After we finish the wines, we are offered tastes of three olive oils they are selling—all for $28—an extra virgin, a Minneola tangelo and a jalapeῆo lime. They’re nice, but we’ll stick with Vines and Branches. We also learn that the winery is proud of its use of recycled materials in its construction, which is partly reflected in their slogan, “Sound Life, Sound Wine,” or as they say on their FaceBook page, “Registered with the USGBC under the LEED New Construction 2009 rating system, our winery has been designed to meet the gold certification level.

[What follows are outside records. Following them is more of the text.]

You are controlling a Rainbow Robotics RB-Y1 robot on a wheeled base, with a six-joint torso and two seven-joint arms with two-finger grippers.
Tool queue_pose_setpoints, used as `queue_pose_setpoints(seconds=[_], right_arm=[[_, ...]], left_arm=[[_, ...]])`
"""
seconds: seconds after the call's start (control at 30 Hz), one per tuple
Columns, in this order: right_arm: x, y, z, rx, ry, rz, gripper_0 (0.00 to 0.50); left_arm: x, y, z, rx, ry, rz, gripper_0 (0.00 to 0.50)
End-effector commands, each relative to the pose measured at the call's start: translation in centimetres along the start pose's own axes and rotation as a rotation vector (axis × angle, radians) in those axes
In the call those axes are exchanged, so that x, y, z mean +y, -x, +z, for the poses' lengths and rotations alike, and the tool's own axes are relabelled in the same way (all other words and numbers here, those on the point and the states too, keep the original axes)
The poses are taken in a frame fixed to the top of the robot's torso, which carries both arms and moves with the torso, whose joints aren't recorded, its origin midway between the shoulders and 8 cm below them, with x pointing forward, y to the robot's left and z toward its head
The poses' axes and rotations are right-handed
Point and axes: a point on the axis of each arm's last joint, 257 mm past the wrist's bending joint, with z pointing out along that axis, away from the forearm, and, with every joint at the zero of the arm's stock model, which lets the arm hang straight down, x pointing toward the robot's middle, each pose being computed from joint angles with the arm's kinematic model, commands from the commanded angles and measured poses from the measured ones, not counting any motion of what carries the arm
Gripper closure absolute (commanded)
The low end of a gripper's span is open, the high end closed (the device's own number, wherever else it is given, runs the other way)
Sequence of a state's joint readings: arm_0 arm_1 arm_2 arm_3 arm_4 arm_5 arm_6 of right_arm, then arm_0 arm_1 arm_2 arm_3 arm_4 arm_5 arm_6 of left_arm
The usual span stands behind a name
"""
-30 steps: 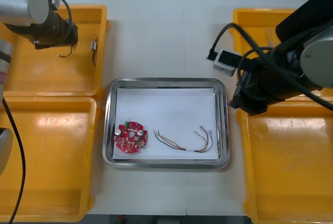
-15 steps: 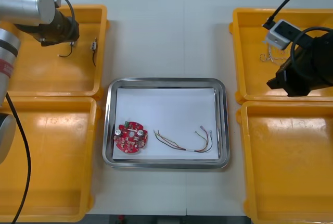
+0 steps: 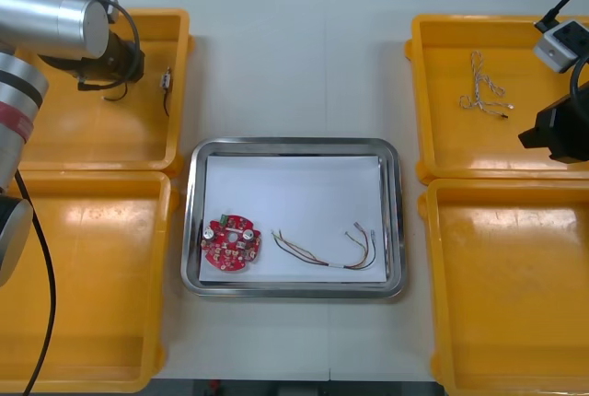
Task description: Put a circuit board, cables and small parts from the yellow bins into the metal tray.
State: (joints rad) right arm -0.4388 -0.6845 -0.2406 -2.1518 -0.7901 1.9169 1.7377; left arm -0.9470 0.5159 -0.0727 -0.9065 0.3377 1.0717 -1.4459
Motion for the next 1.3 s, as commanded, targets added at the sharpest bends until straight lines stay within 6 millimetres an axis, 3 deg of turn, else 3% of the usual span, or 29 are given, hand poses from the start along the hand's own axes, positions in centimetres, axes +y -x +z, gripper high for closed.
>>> queue_pose_setpoints(seconds=[0.03,0.3,0.37,0.4,0.43,0.47,0.6,0.7,1.0,1.3], right_arm=[[-3.2,-0.8,-1.2,0.012,-0.072,0.105,0.000],[-4.6,-1.2,-0.7,0.041,-0.085,0.152,0.000],[-4.9,-1.0,-0.7,0.043,-0.086,0.161,0.000],[-5.2,-0.9,-0.6,0.045,-0.085,0.171,0.000],[-5.2,-1.0,-0.5,0.046,-0.084,0.174,0.000],[-5.5,-0.8,-0.4,0.050,-0.079,0.184,0.000],[-5.9,-0.3,0.1,0.066,-0.084,0.193,0.000],[-6.4,-0.2,0.6,0.091,-0.108,0.196,0.000],[-6.7,0.5,2.0,0.132,-0.087,0.219,0.000],[-7.5,3.4,4.0,0.107,-0.108,0.239,0.000]], left_arm=[[-3.2,3.1,-1.0,-0.059,-0.043,0.095,0.000],[-3.9,2.6,-0.7,-0.049,-0.054,0.090,0.000],[-3.9,2.4,-0.6,-0.045,-0.055,0.087,0.067],[-4.0,2.3,-0.5,-0.041,-0.055,0.087,0.144],[-4.0,2.2,-0.5,-0.040,-0.055,0.088,0.174],[-4.1,2.1,-0.4,-0.038,-0.058,0.086,0.236],[-4.1,2.0,-0.4,-0.037,-0.054,0.091,0.317],[-4.2,1.8,-0.3,-0.032,-0.057,0.089,0.494],[-4.2,1.0,-0.9,0.012,-0.066,0.096,0.500],[-3.5,0.3,-3.5,0.065,-0.070,0.111,0.500]])
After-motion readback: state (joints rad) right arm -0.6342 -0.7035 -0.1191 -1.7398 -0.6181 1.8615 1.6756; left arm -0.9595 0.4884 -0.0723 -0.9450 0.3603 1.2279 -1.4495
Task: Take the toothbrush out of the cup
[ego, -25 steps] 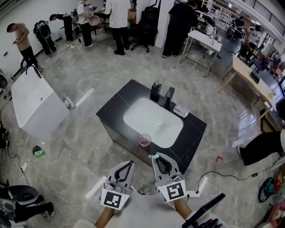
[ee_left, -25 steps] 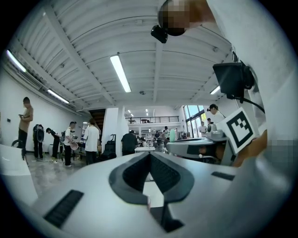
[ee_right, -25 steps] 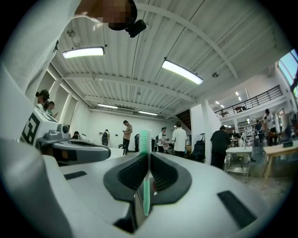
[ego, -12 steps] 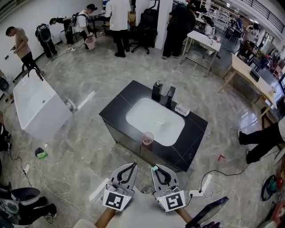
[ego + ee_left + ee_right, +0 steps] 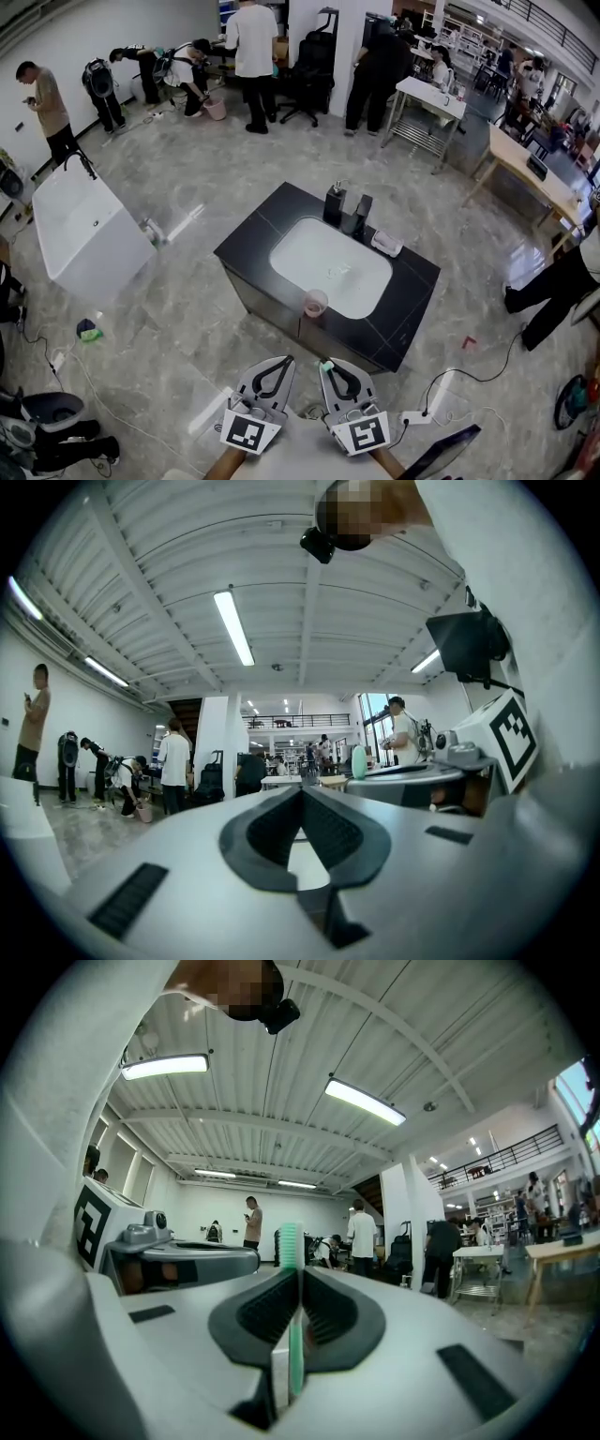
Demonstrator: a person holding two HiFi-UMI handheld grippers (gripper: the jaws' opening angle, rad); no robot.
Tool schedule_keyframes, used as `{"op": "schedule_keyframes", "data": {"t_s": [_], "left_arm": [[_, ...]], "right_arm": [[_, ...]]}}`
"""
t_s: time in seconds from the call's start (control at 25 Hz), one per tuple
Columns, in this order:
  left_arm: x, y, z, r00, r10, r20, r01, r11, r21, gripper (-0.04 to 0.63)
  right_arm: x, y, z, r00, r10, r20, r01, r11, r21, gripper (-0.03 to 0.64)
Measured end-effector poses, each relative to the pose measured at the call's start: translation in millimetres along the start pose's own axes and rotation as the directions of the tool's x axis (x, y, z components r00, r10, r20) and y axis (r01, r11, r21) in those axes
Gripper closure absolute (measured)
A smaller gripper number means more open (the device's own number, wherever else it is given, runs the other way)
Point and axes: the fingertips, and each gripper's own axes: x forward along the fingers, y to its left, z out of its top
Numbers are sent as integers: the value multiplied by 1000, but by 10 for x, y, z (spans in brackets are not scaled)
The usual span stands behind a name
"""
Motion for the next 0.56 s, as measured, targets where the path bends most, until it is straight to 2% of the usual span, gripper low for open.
{"op": "schedule_keyframes", "data": {"t_s": [0.04, 0.08, 0.16, 0.2, 0.24, 0.28, 0.32, 0.36, 0.4, 0.44, 0.48, 0.56], "left_arm": [[0, 13, 18, 999, 31, 23, -29, 996, -82, 600], [-1, 22, 31, 998, 48, 33, -43, 991, -127, 600], [-10, 27, 55, 998, 46, 33, -41, 991, -130, 600], [-17, 20, 64, 999, 27, 25, -24, 996, -84, 600], [-23, 2, 64, 1000, -10, 7, 10, 1000, 11, 600], [-21, -16, 57, 999, -51, -18, 52, 991, 124, 600], [-12, -16, 51, 997, -68, -29, 72, 981, 178, 600], [2, 8, 49, 999, -50, -15, 51, 989, 135, 600], [14, 45, 50, 1000, -8, 10, 7, 1000, 28, 600], [21, 76, 50, 999, 34, 28, -32, 997, -73, 600], [24, 93, 48, 997, 63, 38, -57, 989, -138, 600], [24, 108, 40, 994, 99, 47, -87, 973, -212, 600]], "right_arm": [[-2, -4, 5, 1000, -2, 0, 2, 1000, -3, 596], [-1, -5, 15, 1000, -4, 1, 4, 1000, -6, 595], [8, 6, 50, 1000, -7, 6, 7, 1000, -10, 595], [11, 17, 64, 1000, -8, 8, 8, 1000, -11, 595], [13, 27, 68, 1000, -7, 8, 7, 1000, -12, 597], [17, 33, 62, 1000, -4, 5, 4, 1000, -17, 596], [29, 32, 54, 1000, -1, 4, 2, 1000, -25, 596], [50, 26, 53, 1000, 2, 7, -2, 999, -32, 595], [73, 20, 63, 1000, 6, 15, -5, 999, -37, 595], [92, 14, 78, 1000, 8, 23, -7, 999, -37, 596], [105, 11, 90, 1000, 8, 30, -7, 999, -34, 595], [114, 5, 106, 999, 5, 43, -4, 1000, -22, 595]]}}
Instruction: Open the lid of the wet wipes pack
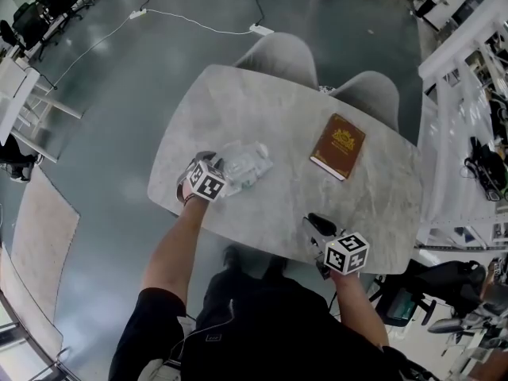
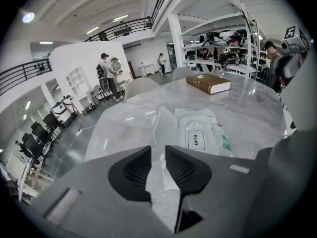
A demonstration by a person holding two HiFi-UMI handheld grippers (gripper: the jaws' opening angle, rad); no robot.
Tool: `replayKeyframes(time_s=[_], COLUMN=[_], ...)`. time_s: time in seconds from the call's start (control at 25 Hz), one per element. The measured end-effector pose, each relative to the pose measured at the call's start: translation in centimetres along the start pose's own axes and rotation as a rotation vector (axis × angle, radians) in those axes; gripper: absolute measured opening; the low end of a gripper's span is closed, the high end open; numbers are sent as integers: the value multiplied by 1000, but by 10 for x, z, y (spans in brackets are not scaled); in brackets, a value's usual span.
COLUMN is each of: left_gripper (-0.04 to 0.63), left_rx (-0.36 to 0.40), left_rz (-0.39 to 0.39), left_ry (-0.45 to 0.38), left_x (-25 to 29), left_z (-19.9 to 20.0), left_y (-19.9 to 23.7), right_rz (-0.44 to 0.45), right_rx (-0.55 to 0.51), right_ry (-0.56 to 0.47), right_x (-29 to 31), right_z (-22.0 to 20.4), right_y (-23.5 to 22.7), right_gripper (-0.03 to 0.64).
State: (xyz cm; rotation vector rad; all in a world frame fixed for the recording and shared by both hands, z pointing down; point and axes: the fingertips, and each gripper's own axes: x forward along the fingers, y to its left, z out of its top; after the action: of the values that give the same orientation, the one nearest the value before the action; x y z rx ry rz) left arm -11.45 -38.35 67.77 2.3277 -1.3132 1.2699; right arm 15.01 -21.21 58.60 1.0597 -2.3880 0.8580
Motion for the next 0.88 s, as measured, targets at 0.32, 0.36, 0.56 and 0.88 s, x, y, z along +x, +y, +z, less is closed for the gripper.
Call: replayKeyframes(time_s=[0.32, 0.36, 0.56, 0.88], left_gripper=[118, 114, 112, 110], left_rx=[-34, -26, 115, 62], left_rz=[-42, -46, -88, -75], left_ry=[-24, -33, 14, -89], left_x=[14, 14, 22, -20], left_z=[-5, -2, -1, 19], left_y=[20, 21, 16, 21], right_rz=[-84, -100, -162, -161], right_rx=[64, 72, 107, 105], right_ry=[-47, -53, -63, -76], right_x=[-3, -6, -16, -21], right_z=[-2, -3, -15, -18], right_y=[17, 19, 30, 42], right_gripper=[91, 91, 91, 91])
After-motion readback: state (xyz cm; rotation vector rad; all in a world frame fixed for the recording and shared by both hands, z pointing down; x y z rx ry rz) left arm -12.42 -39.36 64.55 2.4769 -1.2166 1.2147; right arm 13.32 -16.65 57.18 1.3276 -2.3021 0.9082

To meet these high standards, the building is constructed of 100% recycled steel and reclaimed wood siding, and will be powered by wind energy.”
We enjoy the view out the large window to the Long Island Sound on this lovely June day as we wrap up our visit with the purchase of a bottle of the Anemometer White.
Reasons to visit: You’re in Greenport without a car and you’d like to go to a winery; you’ve tried all the others and are looking for a new winery; Anemometer White and 07 Cabernet Franc; the chance to appreciate a lovely view while doing a tasting; you’re on your way to the Hellenic and have some time to kill before dinner.